What you are asked to do:
Every line below that contains "camera" is to be copied.

Record extracts:
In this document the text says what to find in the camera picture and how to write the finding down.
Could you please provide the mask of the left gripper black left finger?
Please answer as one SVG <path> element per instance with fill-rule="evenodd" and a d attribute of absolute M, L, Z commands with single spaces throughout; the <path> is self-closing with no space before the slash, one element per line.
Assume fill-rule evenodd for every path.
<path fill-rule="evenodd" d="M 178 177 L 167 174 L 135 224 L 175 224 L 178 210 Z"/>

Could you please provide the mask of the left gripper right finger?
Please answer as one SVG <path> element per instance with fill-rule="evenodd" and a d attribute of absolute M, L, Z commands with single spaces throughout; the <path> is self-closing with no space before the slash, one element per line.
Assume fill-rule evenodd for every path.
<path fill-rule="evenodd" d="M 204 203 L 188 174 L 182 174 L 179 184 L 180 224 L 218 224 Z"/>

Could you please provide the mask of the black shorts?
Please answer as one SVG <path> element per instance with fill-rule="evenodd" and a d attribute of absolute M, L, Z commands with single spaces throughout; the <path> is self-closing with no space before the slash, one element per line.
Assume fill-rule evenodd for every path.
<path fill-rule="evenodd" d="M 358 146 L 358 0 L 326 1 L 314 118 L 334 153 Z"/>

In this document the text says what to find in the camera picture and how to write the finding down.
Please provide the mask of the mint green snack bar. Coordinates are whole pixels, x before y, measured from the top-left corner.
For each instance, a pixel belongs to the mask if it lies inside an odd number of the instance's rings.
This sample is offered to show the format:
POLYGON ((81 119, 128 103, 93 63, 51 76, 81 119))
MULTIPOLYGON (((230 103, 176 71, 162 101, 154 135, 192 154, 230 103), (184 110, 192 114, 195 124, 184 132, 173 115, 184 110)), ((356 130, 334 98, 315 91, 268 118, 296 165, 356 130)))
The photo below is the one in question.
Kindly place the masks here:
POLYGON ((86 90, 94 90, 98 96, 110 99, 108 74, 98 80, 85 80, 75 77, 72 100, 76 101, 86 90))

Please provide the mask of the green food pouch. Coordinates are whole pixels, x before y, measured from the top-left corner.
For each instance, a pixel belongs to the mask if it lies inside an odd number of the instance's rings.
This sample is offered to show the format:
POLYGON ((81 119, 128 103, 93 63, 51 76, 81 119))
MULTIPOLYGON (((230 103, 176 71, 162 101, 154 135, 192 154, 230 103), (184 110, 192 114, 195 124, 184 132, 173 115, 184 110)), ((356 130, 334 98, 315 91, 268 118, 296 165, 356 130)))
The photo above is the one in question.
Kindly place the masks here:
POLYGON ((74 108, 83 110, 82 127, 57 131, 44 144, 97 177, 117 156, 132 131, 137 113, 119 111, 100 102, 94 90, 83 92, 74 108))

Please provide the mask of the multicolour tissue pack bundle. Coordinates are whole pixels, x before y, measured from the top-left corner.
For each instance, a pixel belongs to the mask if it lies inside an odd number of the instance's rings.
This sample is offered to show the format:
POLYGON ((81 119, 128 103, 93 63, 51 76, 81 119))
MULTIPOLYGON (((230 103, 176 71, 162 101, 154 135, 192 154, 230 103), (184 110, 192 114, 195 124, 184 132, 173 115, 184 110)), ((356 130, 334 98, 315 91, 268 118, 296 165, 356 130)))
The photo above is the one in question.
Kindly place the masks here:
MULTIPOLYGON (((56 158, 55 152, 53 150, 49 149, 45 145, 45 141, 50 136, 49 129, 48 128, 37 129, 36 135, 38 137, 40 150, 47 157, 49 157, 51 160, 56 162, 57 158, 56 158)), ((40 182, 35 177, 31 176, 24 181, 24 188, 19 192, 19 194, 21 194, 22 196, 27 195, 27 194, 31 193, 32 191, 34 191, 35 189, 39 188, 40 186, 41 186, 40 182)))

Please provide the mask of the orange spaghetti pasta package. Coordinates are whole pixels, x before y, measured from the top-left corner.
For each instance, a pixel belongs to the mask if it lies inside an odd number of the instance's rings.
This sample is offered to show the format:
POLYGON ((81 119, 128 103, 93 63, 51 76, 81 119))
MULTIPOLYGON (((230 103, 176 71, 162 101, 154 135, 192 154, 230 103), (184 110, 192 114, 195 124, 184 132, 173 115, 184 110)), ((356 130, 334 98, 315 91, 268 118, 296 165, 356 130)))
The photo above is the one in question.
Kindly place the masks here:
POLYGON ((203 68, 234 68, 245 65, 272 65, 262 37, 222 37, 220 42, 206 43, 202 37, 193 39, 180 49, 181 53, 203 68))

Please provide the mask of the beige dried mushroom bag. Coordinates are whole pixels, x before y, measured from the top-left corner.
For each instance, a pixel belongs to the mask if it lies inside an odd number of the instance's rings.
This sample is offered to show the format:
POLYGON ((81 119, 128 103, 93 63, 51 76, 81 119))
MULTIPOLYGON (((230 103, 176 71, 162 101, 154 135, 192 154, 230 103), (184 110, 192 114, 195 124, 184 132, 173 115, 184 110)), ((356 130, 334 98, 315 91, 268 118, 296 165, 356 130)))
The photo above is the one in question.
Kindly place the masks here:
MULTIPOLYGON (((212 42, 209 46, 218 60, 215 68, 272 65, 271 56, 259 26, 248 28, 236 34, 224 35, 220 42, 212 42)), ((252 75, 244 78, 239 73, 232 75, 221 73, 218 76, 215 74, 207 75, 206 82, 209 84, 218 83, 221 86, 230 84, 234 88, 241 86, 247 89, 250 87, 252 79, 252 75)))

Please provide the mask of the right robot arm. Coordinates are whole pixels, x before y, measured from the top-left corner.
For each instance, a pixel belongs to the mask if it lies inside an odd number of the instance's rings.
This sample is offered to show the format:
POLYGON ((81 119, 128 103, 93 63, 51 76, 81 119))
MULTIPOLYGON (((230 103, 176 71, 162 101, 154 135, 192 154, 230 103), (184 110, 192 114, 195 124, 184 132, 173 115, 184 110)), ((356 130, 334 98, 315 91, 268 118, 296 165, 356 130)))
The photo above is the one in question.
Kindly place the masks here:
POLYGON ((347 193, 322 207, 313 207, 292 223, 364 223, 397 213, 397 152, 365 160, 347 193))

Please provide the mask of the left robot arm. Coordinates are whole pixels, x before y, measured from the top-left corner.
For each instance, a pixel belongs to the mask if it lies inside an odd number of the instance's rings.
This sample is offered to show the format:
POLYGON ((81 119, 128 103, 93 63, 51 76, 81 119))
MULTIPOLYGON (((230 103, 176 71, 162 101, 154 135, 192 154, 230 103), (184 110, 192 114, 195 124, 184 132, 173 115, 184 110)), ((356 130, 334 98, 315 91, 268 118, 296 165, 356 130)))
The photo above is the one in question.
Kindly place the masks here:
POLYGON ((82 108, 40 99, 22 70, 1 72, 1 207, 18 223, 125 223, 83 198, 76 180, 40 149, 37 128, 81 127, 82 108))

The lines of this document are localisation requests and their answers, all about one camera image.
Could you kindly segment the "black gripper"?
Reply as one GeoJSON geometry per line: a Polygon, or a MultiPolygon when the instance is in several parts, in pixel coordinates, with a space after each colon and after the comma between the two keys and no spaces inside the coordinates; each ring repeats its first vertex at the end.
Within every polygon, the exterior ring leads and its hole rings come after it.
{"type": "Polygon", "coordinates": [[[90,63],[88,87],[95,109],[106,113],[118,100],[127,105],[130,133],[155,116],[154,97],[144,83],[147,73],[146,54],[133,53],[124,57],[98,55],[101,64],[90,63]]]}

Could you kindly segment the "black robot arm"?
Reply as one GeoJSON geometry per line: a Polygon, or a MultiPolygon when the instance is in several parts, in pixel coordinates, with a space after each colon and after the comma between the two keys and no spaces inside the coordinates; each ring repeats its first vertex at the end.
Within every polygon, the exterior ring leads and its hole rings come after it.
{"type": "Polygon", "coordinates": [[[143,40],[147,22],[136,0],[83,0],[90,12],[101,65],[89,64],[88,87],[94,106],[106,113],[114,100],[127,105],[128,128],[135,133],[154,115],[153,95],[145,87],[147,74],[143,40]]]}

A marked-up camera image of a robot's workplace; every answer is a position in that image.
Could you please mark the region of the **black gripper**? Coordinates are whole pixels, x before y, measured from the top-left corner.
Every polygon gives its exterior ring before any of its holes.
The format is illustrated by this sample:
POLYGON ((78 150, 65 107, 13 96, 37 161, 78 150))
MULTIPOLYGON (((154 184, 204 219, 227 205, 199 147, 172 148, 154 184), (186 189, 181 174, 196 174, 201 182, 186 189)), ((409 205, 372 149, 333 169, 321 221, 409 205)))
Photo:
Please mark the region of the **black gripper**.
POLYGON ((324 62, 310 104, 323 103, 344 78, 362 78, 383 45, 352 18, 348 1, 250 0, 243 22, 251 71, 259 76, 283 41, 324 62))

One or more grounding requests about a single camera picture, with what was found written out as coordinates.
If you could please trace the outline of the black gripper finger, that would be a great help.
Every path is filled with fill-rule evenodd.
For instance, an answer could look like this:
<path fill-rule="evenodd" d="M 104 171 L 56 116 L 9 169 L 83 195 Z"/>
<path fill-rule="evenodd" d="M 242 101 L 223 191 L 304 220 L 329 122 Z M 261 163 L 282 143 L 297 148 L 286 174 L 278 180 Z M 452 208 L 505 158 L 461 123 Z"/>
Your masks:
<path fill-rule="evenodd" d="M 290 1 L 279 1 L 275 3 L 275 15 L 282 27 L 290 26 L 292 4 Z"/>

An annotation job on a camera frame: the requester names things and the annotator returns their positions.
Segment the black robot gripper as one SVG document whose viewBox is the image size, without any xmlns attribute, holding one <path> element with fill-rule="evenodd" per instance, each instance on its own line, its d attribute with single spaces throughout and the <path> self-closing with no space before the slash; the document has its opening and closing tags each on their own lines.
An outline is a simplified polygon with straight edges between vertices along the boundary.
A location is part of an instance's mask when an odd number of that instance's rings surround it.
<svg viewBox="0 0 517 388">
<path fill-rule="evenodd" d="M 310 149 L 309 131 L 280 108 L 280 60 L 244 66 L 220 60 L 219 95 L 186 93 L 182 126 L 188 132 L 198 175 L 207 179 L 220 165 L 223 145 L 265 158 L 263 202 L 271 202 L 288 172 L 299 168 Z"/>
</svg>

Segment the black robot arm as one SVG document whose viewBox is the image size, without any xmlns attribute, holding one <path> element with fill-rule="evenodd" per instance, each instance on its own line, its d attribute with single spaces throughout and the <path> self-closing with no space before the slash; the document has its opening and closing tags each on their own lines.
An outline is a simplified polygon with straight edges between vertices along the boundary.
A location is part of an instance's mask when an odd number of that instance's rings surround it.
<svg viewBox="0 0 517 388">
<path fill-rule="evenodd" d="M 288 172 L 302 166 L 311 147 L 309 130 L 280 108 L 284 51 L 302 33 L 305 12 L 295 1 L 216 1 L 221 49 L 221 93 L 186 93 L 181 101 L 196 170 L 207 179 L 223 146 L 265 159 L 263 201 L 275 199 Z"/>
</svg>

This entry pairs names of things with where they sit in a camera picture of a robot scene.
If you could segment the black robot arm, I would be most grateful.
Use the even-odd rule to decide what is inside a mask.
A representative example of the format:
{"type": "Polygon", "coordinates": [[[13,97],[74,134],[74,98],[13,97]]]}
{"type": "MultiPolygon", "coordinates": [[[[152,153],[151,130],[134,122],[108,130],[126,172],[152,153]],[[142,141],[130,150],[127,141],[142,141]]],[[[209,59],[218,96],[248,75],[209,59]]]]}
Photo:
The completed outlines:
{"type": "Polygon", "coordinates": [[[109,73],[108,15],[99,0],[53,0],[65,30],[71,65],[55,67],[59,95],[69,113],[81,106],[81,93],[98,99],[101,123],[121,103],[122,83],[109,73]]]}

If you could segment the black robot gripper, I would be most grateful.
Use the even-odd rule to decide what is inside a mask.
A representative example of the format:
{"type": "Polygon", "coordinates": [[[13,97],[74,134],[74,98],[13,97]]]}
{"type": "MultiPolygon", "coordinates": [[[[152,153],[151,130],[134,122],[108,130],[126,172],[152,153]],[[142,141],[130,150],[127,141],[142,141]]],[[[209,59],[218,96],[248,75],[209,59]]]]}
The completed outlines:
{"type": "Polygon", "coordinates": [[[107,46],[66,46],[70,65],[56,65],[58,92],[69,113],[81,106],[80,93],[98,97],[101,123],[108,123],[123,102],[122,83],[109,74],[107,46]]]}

Written answer:
In this document the text says what to find in the camera picture and how to write the finding down.
In this document the text says what to find in the camera picture and how to write the finding down.
The lines of this document are localisation requests and their answers, all about one camera image.
A marked-up camera image of a robot's workplace; every answer is a position in that image.
One or more grounding requests about a single camera picture, with what was found written out as coordinates.
An annotation job on a camera frame: the requester names things and the annotator returns their positions.
This entry pairs names of things with where they sit in a camera picture of a robot scene.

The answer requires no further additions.